Missão secreta: fotografar os carros da Penske
O novo carro foi decisivo para a conquista, mas era preciso vencer a Penske na pista. Nas longas três semanas de treinos que na época precediam a corrida, a equipe fabricante do carro de Emerson continuou o desenvolvimento com pequenas mudanças aerodinâmicas testadas a cada sessão. Um dia, Jim McGee, chefe de equipe de Fittipaldi, me pediu, em segredo, para fotografar esses pequenos detalhes nas paradas nos boxes dos carros da Penske. Ele disse que não queria usar um fotógrafo americano, pois todos eram conhecidos e chamaria muito a atenção. Foi assim que, como ‘espião’ informal, acabei colaborando de alguma forma com a vitória do brasileiro. Além de discreto, era preciso ser rápido, já que assim que os carros paravam, a equipe cobria imediatamente as asas dianteira e traseira, constantemente modificadas. No final de cada dia, eu passava as fotos para o engenheiro da Patrick Racing.

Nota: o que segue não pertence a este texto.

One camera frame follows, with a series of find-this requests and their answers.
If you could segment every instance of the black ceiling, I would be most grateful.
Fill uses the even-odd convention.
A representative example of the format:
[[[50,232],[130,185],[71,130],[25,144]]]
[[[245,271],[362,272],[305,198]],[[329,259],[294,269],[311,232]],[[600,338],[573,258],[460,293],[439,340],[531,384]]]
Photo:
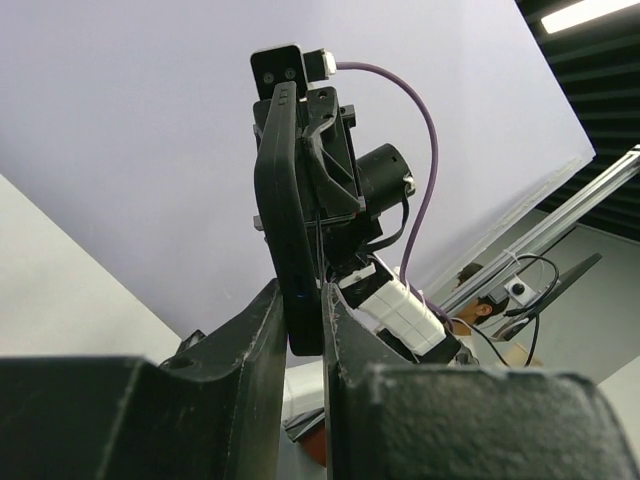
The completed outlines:
[[[517,3],[597,153],[538,205],[551,212],[640,143],[640,4],[547,34],[540,19],[576,0]],[[581,223],[640,241],[640,175]]]

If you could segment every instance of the metal rail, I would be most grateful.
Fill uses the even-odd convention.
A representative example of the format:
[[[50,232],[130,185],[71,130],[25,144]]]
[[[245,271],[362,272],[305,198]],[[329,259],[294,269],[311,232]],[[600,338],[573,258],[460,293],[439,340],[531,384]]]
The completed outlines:
[[[640,171],[640,144],[602,172],[582,190],[516,240],[506,251],[521,255],[538,253],[562,235],[589,210],[624,185]],[[474,298],[484,297],[504,284],[519,266],[505,252],[498,255],[465,284],[451,293],[441,307],[456,315]]]

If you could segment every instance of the ceiling light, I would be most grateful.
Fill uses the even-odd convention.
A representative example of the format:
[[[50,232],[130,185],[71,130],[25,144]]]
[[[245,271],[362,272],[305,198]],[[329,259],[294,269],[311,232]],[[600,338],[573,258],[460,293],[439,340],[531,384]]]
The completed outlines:
[[[547,15],[542,25],[547,33],[555,33],[638,3],[640,0],[582,0]]]

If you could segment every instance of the dark hair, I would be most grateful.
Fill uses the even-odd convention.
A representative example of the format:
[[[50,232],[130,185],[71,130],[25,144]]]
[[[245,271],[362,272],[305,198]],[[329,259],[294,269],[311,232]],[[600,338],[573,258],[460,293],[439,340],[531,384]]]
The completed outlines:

Emerson ficou com o terceiro tempo na classificação, largando do lado externo da primeira fila (em Indianápolis, são 11 filas com três carros cada). Conhecido como estrategista, naquele dia ele parecia outro: saltou para a liderança na primeira curva e ficou na ponta a maior parte da corrida. Parecia imbatível até cerca de 10 voltas do final, quando Al Unser Jr. conseguiu ultrapassá-lo. Pouca gente sabe, mas na última parada nos boxes, o dono da equipe, Pat Patrick, mandou encher o tanque completamente, quando alguns poucos litros seriam suficientes. Numa disputa de centésimos de segundo, o peso extra cobrou seu preço.

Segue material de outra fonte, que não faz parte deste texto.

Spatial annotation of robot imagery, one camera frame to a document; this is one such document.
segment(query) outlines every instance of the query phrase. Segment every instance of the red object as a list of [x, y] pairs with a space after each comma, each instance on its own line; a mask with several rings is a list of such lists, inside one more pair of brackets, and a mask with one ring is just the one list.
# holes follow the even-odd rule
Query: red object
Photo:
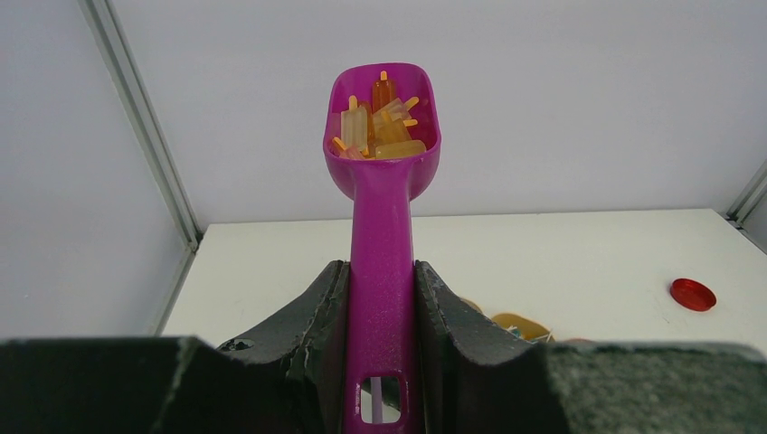
[[678, 304], [697, 312], [705, 312], [716, 304], [716, 296], [711, 289], [689, 278], [674, 280], [671, 296]]

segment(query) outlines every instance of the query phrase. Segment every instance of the white wall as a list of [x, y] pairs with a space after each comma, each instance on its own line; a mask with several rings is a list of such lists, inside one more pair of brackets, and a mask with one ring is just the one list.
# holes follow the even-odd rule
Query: white wall
[[185, 246], [77, 2], [4, 2], [0, 47], [0, 336], [145, 333]]
[[203, 227], [349, 216], [320, 140], [370, 62], [433, 81], [419, 215], [723, 212], [767, 158], [763, 0], [114, 4]]
[[743, 227], [748, 231], [751, 238], [762, 249], [767, 251], [767, 196], [762, 199], [756, 210], [748, 216], [748, 219], [743, 223]]

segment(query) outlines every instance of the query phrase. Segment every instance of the purple scoop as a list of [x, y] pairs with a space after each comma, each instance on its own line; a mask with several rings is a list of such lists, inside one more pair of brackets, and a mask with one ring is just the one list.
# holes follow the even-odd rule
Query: purple scoop
[[[418, 125], [408, 130], [413, 139], [426, 145], [426, 152], [396, 160], [341, 158], [331, 145], [333, 137], [340, 137], [341, 111], [348, 109], [351, 95], [369, 101], [381, 71], [396, 82], [401, 100], [419, 98], [410, 110]], [[336, 79], [323, 150], [333, 181], [355, 201], [346, 326], [345, 433], [423, 432], [410, 201], [434, 177], [440, 141], [431, 83], [421, 68], [408, 63], [380, 63], [352, 68]], [[368, 424], [362, 420], [361, 384], [374, 377], [399, 380], [401, 416], [394, 423]]]

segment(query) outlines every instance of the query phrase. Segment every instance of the popsicle stick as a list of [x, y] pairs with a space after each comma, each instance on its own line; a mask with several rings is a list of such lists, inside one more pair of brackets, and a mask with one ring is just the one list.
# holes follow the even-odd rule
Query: popsicle stick
[[408, 99], [407, 101], [405, 101], [405, 108], [408, 109], [408, 111], [410, 111], [410, 109], [412, 109], [416, 104], [418, 104], [418, 101], [419, 101], [418, 97], [412, 97]]
[[346, 151], [348, 149], [348, 146], [339, 137], [333, 137], [333, 145], [336, 145], [339, 151]]

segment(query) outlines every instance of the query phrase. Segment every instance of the purple handle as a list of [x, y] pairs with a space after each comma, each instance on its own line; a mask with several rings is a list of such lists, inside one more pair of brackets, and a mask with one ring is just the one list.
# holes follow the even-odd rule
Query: purple handle
[[[414, 338], [410, 171], [383, 165], [354, 172], [351, 288], [346, 335], [344, 433], [422, 432], [421, 382]], [[359, 393], [370, 377], [397, 377], [401, 416], [362, 421]]]

Sem desistir, apesar de ter o carro um pouco menos rápido, Emerson conseguiu emparelhar com Unser a três voltas do fim, entrando na curva 3, que antecede a reta dos boxes, pelo lado de dentro. Os dois carros se tocaram, o americano rodou e bateu no muro. O carro de Emerson ficou atravessado, mas ele conseguiu corrigir a derrapagem e terminou a prova sob bandeira amarela, duas voltas depois.

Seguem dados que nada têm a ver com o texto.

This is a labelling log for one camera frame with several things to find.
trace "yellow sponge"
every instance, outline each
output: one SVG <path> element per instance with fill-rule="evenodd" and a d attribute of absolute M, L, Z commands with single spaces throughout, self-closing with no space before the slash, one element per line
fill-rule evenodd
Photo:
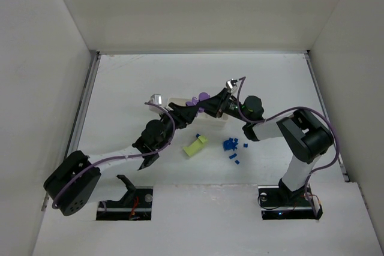
<path fill-rule="evenodd" d="M 189 157 L 192 157 L 193 155 L 198 153 L 198 151 L 202 150 L 204 146 L 207 144 L 207 142 L 208 142 L 208 139 L 205 136 L 200 135 L 198 136 L 197 140 L 194 143 L 192 143 L 189 146 L 184 146 L 182 149 L 185 151 L 185 153 Z"/>

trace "blue block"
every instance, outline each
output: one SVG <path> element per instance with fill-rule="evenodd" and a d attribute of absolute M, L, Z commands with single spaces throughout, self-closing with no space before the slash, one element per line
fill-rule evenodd
<path fill-rule="evenodd" d="M 223 142 L 224 151 L 227 151 L 227 150 L 235 151 L 237 149 L 236 146 L 238 144 L 239 143 L 233 141 L 233 138 L 229 138 L 228 140 Z"/>

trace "robotic arm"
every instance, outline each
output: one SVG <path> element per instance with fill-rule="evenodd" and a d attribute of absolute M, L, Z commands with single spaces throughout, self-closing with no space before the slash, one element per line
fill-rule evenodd
<path fill-rule="evenodd" d="M 108 174 L 112 167 L 116 168 L 127 161 L 134 162 L 134 168 L 138 170 L 149 167 L 158 159 L 157 151 L 167 146 L 173 136 L 173 123 L 176 129 L 183 129 L 193 122 L 198 109 L 204 108 L 205 113 L 215 118 L 220 118 L 225 113 L 242 121 L 256 122 L 247 122 L 242 128 L 246 137 L 252 141 L 285 138 L 293 156 L 287 172 L 279 181 L 278 194 L 280 203 L 288 203 L 304 193 L 306 178 L 320 156 L 333 145 L 334 138 L 329 130 L 306 110 L 296 110 L 286 117 L 265 121 L 260 98 L 248 96 L 244 103 L 240 103 L 233 95 L 238 81 L 228 80 L 226 87 L 219 94 L 198 102 L 196 106 L 184 107 L 170 103 L 172 110 L 169 115 L 162 114 L 160 120 L 149 121 L 136 142 L 123 150 L 90 156 L 79 150 L 71 153 L 48 177 L 44 189 L 65 216 L 76 213 L 87 202 L 109 199 L 107 191 L 104 195 L 97 193 L 97 184 L 103 175 Z M 93 167 L 101 160 L 104 161 L 102 164 Z M 82 173 L 80 177 L 74 182 L 71 181 L 79 173 Z M 135 187 L 124 175 L 117 177 L 128 190 L 120 202 L 128 203 L 132 200 Z"/>

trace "white table surface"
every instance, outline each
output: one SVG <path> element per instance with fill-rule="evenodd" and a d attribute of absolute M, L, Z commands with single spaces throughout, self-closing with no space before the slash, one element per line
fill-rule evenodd
<path fill-rule="evenodd" d="M 261 97 L 265 116 L 298 105 L 321 111 L 302 54 L 103 56 L 79 149 L 112 152 L 136 141 L 145 124 L 157 117 L 143 105 L 154 93 L 213 95 L 227 79 L 244 75 L 248 78 L 242 100 L 249 94 Z M 150 168 L 134 171 L 127 165 L 121 171 L 136 186 L 154 186 L 151 221 L 95 221 L 96 203 L 64 217 L 50 207 L 50 200 L 34 256 L 381 255 L 358 186 L 344 182 L 339 165 L 311 180 L 323 204 L 320 222 L 262 221 L 254 184 L 277 184 L 291 153 L 282 139 L 246 140 L 242 125 L 231 119 L 224 129 L 177 131 Z M 197 132 L 206 135 L 209 144 L 188 159 L 182 146 Z M 240 165 L 221 147 L 229 137 L 249 144 L 236 151 Z M 318 165 L 333 156 L 332 148 Z M 113 175 L 105 185 L 122 188 Z"/>
<path fill-rule="evenodd" d="M 113 152 L 134 143 L 146 123 L 158 116 L 143 103 L 152 94 L 191 98 L 200 92 L 215 95 L 226 80 L 247 76 L 241 100 L 247 95 L 262 99 L 265 116 L 293 106 L 321 112 L 321 106 L 303 54 L 184 54 L 103 55 L 92 91 L 79 149 L 86 154 Z M 135 185 L 155 184 L 277 184 L 289 165 L 292 153 L 281 139 L 253 143 L 242 132 L 243 122 L 230 118 L 223 129 L 190 126 L 177 130 L 172 145 L 156 162 L 141 171 L 124 171 Z M 196 133 L 209 143 L 188 159 L 182 147 L 195 141 Z M 240 165 L 228 159 L 222 143 L 239 138 L 236 150 Z M 318 162 L 333 158 L 334 148 Z M 119 180 L 112 176 L 112 182 Z M 312 181 L 344 181 L 340 167 L 316 173 Z"/>
<path fill-rule="evenodd" d="M 34 256 L 380 256 L 356 183 L 313 183 L 324 214 L 262 220 L 255 185 L 156 185 L 151 221 L 48 209 Z"/>

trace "purple toy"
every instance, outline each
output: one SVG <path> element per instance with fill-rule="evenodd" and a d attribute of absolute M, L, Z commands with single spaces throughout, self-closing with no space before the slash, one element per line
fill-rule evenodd
<path fill-rule="evenodd" d="M 199 101 L 207 100 L 210 97 L 211 96 L 209 96 L 208 93 L 202 92 L 202 93 L 199 94 L 199 99 L 197 99 L 196 97 L 192 97 L 192 100 L 191 101 L 187 101 L 185 103 L 185 105 L 186 106 L 195 106 Z M 204 112 L 204 108 L 199 108 L 199 112 Z"/>

Acompanhei essas voltas finais da beira da pista, sem ver a cena do acidente, ouvindo a narração pelos alto-falantes da pista. Foi literalmente de arrepiar. Ao mesmo tempo, outro brasileiro, Raul Boesel, escalava posições uma a uma e terminou em terceiro – se Emerson também tivesse batido, poderia ter vencido.
Emerson foi o primeiro vencedor de Indianápolis a ganhar mais de um milhão de dólares em prêmios. A foto em que ele aparece com o dinheiro foi feita na terça-feira seguinte pela manhã e, ao contrário da tradicional pose do vencedor com o troféu, feita na segunda-feira cedo, com quase uma centena de fotógrafos, foi restrita a cerca de uns dez – entre eles eu. Possivelmente seja minha foto de automobilismo mais famosa. O dinheiro era real, foi levado num carro forte do banco, com escolta de policiais armados.
Tão importante como para Emerson, a Indy 500 de 1989 foi decisiva na minha carreira. Eu havia apostado nele desde 1986, quando fui cobrir a Indy por conta própria. Muita gente me aconselhou a não perder tempo, dizendo que Fittipaldi estava acabado para o automobilismo. Em 89, estava lá contratado pela revista Grid, da Editora Abril. A Grid fechou no final do campeonato, mas nos anos seguintes continuei nos Estados Unidos como correspondente da Agência Estado baseado em Miami, até retornar para o Brasil no final de 1994.
Uma narrativa emocionada do próprio Emerson sobre o campeonato de 1989 e sua vitória está no livro A Arte de Pilotar. A edição, da editora L&PM, está esgotada, mas é possível achar na Internet. O capítulo final foi compilado por mim, a partir de seu depoimento. O livro, que traduzi em 1990, é de co-autoria do jornalista inglês Gordon Kirby.